Exercise: Beginning with the first line, please return the entries exactly through the line that contains "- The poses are", and leave out all later lines.

Records for the task:
******************************

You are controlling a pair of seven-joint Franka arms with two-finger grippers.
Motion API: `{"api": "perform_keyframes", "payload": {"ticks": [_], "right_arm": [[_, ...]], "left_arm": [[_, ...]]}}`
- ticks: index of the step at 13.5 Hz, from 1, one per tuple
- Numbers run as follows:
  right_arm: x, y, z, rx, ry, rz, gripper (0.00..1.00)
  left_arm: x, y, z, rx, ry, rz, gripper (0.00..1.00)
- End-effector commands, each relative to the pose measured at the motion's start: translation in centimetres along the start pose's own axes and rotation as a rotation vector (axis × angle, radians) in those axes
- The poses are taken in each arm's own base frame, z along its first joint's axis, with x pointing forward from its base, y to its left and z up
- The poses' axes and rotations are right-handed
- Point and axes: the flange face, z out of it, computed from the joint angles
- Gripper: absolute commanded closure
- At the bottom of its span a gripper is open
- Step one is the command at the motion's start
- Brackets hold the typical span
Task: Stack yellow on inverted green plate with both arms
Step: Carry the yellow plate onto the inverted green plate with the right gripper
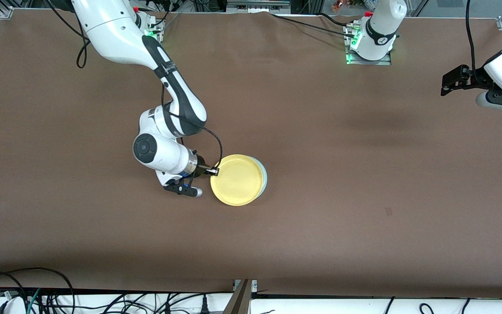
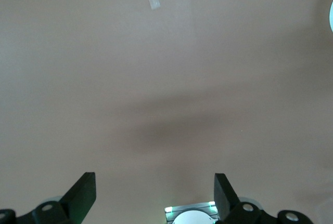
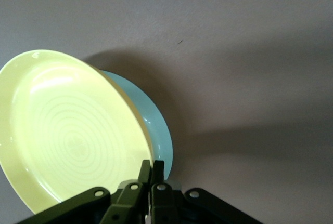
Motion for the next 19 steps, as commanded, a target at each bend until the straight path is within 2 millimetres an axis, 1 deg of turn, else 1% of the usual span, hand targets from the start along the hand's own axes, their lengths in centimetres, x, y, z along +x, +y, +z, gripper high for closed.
{"api": "perform_keyframes", "payload": {"ticks": [1, 2, 3, 4, 5, 6, 7, 8, 9, 10, 11, 12, 13, 14, 15, 16, 17, 19], "right_arm": [[-0.1, -0.6, 0.9, 0.010, 0.008, 0.014, 1.00], [-0.1, -0.4, 1.4, 0.006, 0.005, 0.015, 1.00], [-0.1, -0.5, 1.8, 0.007, 0.012, 0.014, 1.00], [-0.1, -0.5, 2.1, 0.007, 0.017, 0.012, 1.00], [-0.3, -0.6, 2.3, 0.008, 0.016, 0.014, 1.00], [-0.4, -0.6, 2.2, 0.005, 0.009, 0.055, 0.79], [-0.5, -0.7, 2.2, 0.004, 0.007, 0.102, 0.75], [-0.8, -1.0, 2.2, 0.004, 0.006, 0.124, 0.74], [-1.2, -1.4, 2.4, 0.003, 0.004, 0.129, 0.66], [-1.2, -1.5, 2.3, 0.005, 0.006, 0.135, 0.56], [-1.0, -1.3, 1.9, 0.007, 0.008, 0.131, 0.50], [-0.8, -1.3, 1.0, 0.009, 0.013, 0.136, 0.29], [-0.5, -1.4, -0.2, 0.013, 0.027, 0.136, 0.00], [0.0, -1.5, -2.9, 0.031, 0.053, 0.142, 0.00], [0.5, -1.4, -5.1, 0.034, 0.081, 0.136, 0.00], [0.4, -1.6, -7.3, 0.034, 0.084, 0.130, 0.00], [0.6, -0.9, -9.5, 0.010, 0.075, 0.130, 0.00], [1.3, 1.2, -13.3, -0.026, 0.058, 0.151, 0.00]], "left_arm": [[0.6, 0.1, -1.5, -0.005, 0.012, 0.018, 0.00], [0.8, 0.0, -1.8, 0.000, 0.025, 0.015, 0.00], [1.3, 0.0, -1.6, -0.001, 0.027, 0.016, 0.00], [1.6, -0.1, -2.1, -0.001, 0.042, 0.016, 0.00], [1.9, -0.3, -3.5, 0.000, 0.075, 0.016, 0.00], [2.4, -0.2, -4.6, 0.005, 0.100, 0.014, 0.00], [2.8, -0.3, -4.7, 0.014, 0.104, 0.011, 0.00], [3.7, -0.6, -3.6, 0.015, 0.087, 0.017, 0.00], [4.5, -0.9, -2.6, 0.015, 0.070, 0.018, 0.00], [4.7, -1.0, -2.7, 0.024, 0.083, 0.006, 0.00], [4.6, -1.4, -2.9, 0.046, 0.084, 0.004, 0.00], [4.5, -1.3, -3.0, 0.048, 0.087, 0.003, 0.00], [4.6, -1.0, -3.0, 0.046, 0.088, 0.002, 0.00], [4.6, -0.6, -3.0, 0.045, 0.088, 0.008, 0.00], [4.8, -0.6, -2.7, 0.052, 0.082, 0.023, 0.00], [4.9, -0.3, -2.8, 0.052, 0.083, 0.015, 0.00], [5.0, -0.3, -2.7, 0.054, 0.083, 0.015, 0.00], [4.9, -0.5, -2.7, 0.052, 0.083, 0.011, 0.00]]}}
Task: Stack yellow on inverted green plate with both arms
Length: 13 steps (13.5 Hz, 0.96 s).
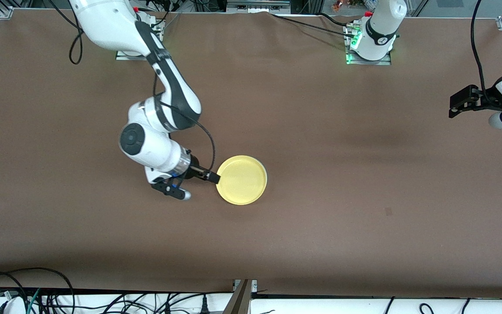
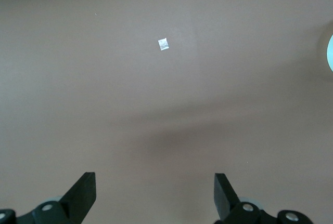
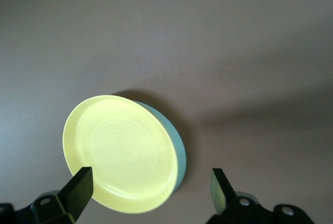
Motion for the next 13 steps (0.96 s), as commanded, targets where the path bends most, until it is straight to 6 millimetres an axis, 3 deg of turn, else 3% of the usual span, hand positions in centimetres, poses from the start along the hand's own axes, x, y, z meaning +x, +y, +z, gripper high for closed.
{"api": "perform_keyframes", "payload": {"ticks": [1, 3, 7, 10, 12, 13], "right_arm": [[1.0, 2.6, -5.5, -0.051, -0.018, 0.028, 0.00], [1.2, 4.3, -8.1, -0.119, -0.048, 0.002, 0.00], [-0.3, 5.9, -13.2, -0.341, -0.043, -0.294, 0.00], [-0.2, 6.8, -17.2, -0.376, -0.043, -0.438, 0.00], [-0.9, 5.8, -20.7, -0.375, -0.052, -0.495, 0.00], [-0.8, 6.7, -22.4, -0.381, -0.058, -0.499, 0.00]], "left_arm": [[0.2, -0.5, -0.5, 0.022, 0.004, 0.006, 0.00], [0.2, -0.5, -0.5, 0.017, 0.005, 0.004, 0.00], [-0.3, -2.0, -0.8, -0.008, 0.014, -0.018, 0.00], [-0.4, -2.3, -0.9, -0.022, 0.017, -0.026, 0.00], [-0.5, -2.7, -0.9, -0.034, 0.021, -0.030, 0.00], [-0.5, -2.6, -0.9, -0.035, 0.021, -0.030, 0.00]]}}
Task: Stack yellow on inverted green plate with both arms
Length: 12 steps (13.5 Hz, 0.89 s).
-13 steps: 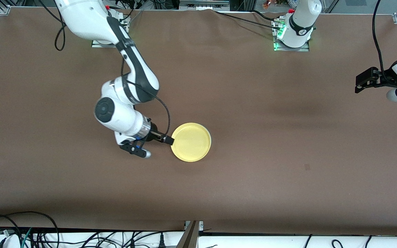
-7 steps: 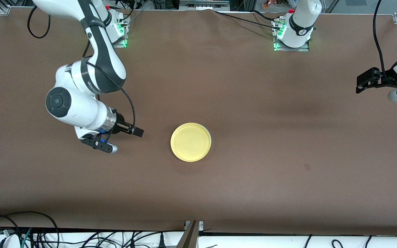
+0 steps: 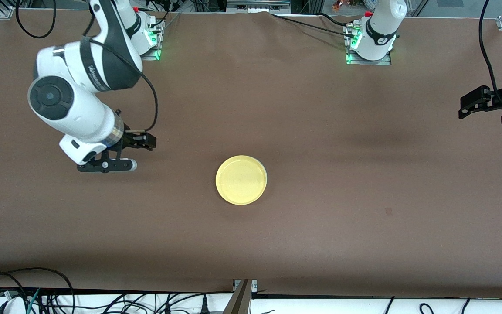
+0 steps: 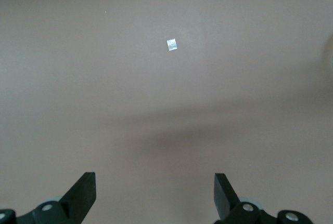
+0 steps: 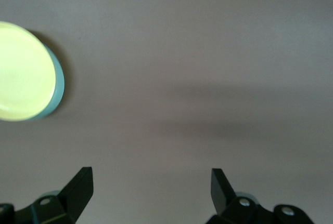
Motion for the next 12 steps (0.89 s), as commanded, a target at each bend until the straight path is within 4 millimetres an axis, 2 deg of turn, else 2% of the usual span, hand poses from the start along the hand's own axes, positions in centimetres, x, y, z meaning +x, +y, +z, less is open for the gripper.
{"api": "perform_keyframes", "payload": {"ticks": [1, 2, 4, 5, 7, 8, 9, 10, 12], "right_arm": [[-1.4, 3.6, -4.2, -0.019, -0.009, -0.067, 0.00], [-1.8, 5.8, -5.4, -0.014, -0.003, -0.115, 0.00], [-2.3, 12.4, -6.7, 0.008, 0.019, -0.140, 0.00], [-3.1, 14.7, -7.3, 0.016, 0.031, -0.141, 0.00], [-6.4, 19.2, -7.8, -0.017, 0.022, -0.093, 0.00], [-7.9, 20.2, -8.3, -0.028, 0.036, -0.087, 0.00], [-8.5, 19.9, -7.9, -0.032, 0.030, -0.094, 0.00], [-8.5, 18.7, -7.9, -0.036, 0.034, -0.096, 0.00], [-8.9, 19.1, -8.3, -0.027, 0.046, -0.085, 0.00]], "left_arm": [[-0.1, -0.4, -0.7, -0.030, 0.015, 0.010, 0.00], [-0.1, -0.4, -0.7, -0.028, 0.014, 0.010, 0.00], [-0.1, -0.4, -0.7, -0.028, 0.014, 0.011, 0.00], [-0.1, -0.4, -0.7, -0.028, 0.014, 0.011, 0.00], [-0.1, -0.4, -0.7, -0.028, 0.014, 0.010, 0.00], [-0.1, -0.4, -0.7, -0.028, 0.014, 0.010, 0.00], [-0.1, -0.4, -0.7, -0.028, 0.014, 0.008, 0.00], [-0.1, -0.4, -0.7, -0.028, 0.014, 0.008, 0.00], [-0.1, -0.4, -0.7, -0.028, 0.014, 0.008, 0.00]]}}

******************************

Result below:
You are controlling a pair of seven-joint Franka arms with two-finger grippers.
Motion API: `{"api": "perform_keyframes", "payload": {"ticks": [_], "right_arm": [[_, ...]], "left_arm": [[_, ...]]}}`
- ticks: index of the step at 13.5 Hz, from 1, one per tuple
- Numbers run as follows:
  right_arm: x, y, z, rx, ry, rz, gripper (0.00..1.00)
  left_arm: x, y, z, rx, ry, rz, gripper (0.00..1.00)
- End-effector commands, each relative to the pose measured at the motion's start: translation in centimetres along the start pose's own axes and rotation as a rotation vector (axis × angle, radians) in those axes
- The poses are taken in each arm's own base frame, z along its first joint's axis, with x pointing forward from its base, y to its left and z up

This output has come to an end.